We have earlier shown that hyperoxia (HO)-induced sphingosine kinase 1 (SPHK1)/sphingosine-1-phosphate (S1P) signaling contribute to bronchopulmonary dysplasia (BPD). S1P acts through G protein-coupled receptors, S1P₁ through S1P₅. Further, we noted that heterozygous deletion of S1pr1 ameliorated the HO-induced BPD in the murine model. The mechanism by which S1P₁ signaling contributes to HO-induced BPD was explored.

Methods

S1pr1^+/+ and S1pr1^+/− mice pups were exposed to either room air (RA) or HO (75% oxygen) for 7 days from PN 1–7. Lung injury and alveolar simplification was evaluated.

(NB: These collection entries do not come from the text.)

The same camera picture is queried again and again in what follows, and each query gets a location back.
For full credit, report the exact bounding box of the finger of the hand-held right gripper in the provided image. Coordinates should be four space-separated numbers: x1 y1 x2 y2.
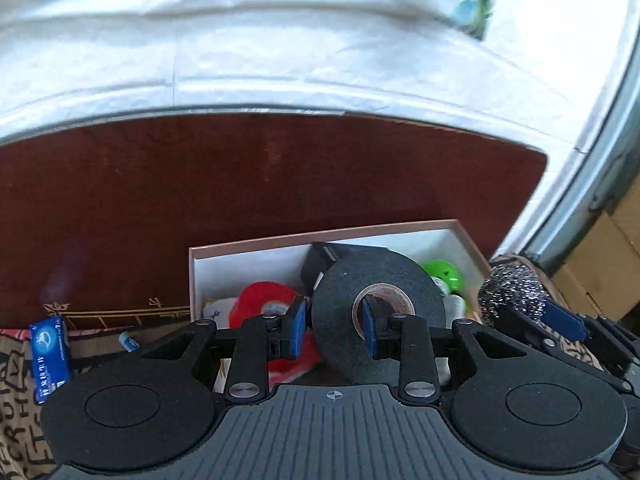
494 306 632 397
542 299 640 362

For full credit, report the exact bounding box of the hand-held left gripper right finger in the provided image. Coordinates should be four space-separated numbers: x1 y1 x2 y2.
361 296 541 408

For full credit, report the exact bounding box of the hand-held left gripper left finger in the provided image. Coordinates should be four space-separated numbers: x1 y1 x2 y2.
135 296 307 407

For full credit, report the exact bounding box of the large black tape roll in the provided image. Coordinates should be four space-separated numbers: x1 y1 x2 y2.
312 249 446 382

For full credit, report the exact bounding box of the steel wool scourer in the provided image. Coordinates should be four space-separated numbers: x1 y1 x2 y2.
477 262 549 327

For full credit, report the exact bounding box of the cardboard box with white inside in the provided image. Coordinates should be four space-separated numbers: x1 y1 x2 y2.
188 219 493 396

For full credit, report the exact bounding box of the brown wooden desktop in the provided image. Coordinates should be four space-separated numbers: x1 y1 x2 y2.
0 112 549 341

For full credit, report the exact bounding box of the red tape roll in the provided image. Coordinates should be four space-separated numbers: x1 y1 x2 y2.
232 282 323 386

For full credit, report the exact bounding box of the black box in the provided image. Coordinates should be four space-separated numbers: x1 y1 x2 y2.
301 242 391 295

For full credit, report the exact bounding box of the brown cardboard carton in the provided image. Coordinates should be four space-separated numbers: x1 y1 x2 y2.
550 200 640 322

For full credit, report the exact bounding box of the small white packet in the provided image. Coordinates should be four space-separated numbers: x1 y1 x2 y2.
201 299 237 320

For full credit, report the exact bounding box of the white plastic bottle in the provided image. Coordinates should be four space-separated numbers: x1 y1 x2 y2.
440 291 476 322

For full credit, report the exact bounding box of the green perforated ball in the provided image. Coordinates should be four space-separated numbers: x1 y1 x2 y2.
419 259 463 295

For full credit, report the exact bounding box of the blue printed packet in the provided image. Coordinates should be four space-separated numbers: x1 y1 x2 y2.
29 316 75 404

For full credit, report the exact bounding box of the letter printed cloth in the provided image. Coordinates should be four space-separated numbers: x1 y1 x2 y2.
0 255 621 480

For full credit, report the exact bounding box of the floral printed sheet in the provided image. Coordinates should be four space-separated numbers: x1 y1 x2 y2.
20 0 513 43

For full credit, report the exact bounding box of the grey metal door frame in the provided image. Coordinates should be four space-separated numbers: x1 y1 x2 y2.
525 55 640 272

Lung protein expression was determined by Western blotting and immunohistochemistry (IHC). In vitro experiments were performed using human lung microvascular endothelial cells (HLMVECs) with S1P₁ inhibitor, NIBR0213 to interrogate the S1P₁ signaling pathway.

Results

HO increased the expression of S1pr1 gene as well as S1P₁ protein in both neonatal lungs and HLMVECs. The S1pr1^+/− neonatal mice showed significant protection against HO-induced BPD which was accompanied by reduced inflammation markers in the bronchoalveolar lavage fluid. HO-induced reduction in ANG-1, TIE-2, and VEGF was rescued in S1pr1^+/− mouse, accompanied by an improvement in the number of arterioles in the lung. HLMVECs exposed to HO increased the expression of KLF-2 accompanied by reduced expression of TIE-2, which was reversed with S1P₁ inhibition.

Conclusion

HO induces S1P₁ followed by reduced expression of angiogenic factors. Reduction of S1P₁ signaling restores ANG-1/ TIE-2 signaling leading to improved angiogenesis and alveolarization thus protecting against HO-induced neonatal lung injury.

中文翻译：

高氧诱导的 S1P1 信号通过抑制 TIE-2 减少血管生成，导致实验性支气管肺发育不良

介绍

我们之前已经表明，高氧 (H2O) 诱导的鞘氨醇激酶 1 (SPHK1)/1-磷酸鞘氨醇 (S1P) 信号传导有助于支气管肺发育不良 (BPD)。S1P 通过 G 蛋白偶联受体 S1P ₁至 S1P ₅发挥作用。此外，我们注意到S1pr1的杂合缺失改善了小鼠模型中 H O 诱导的 BPD。探索了S1P ₁信号传导促进 H2O 诱导的 BPD 的机制。

方法

从 PN 1-7 开始， S1pr1 ^+/+和S1pr1 ^+/-小鼠幼崽暴露于室内空气 (RA) 或 H2O (75% 氧气) 7 天。评估了肺损伤和肺泡简化。通过蛋白质印迹和免疫组织化学（IHC）确定肺蛋白表达。_{使用具有 S1P 1}抑制剂 NIBR0213 的人肺微血管内皮细胞 (HLMVEC) 进行体外实验，以询问 S1P ₁信号通路。

结果

H2O 增加了新生儿肺和 HLMVECs中S1pr1基因和 S1P _{1蛋白的表达。}S1pr1 ^+/-新生小鼠显示出对 H2O 诱导的 BPD 的显着保护，同时伴有支气管肺泡灌洗液中炎症标志物的减少。H2O 诱导的 ANG-1、TIE-2 和 VEGF 减少在S1pr1 ^+/^-小鼠中得到拯救，伴随着肺中小动脉数量的改善。暴露于 H2O 的 HLMVEC 增加了 KLF-2 的表达，同时 TIE-2 的表达减少，这与 S1P ₁抑制相反。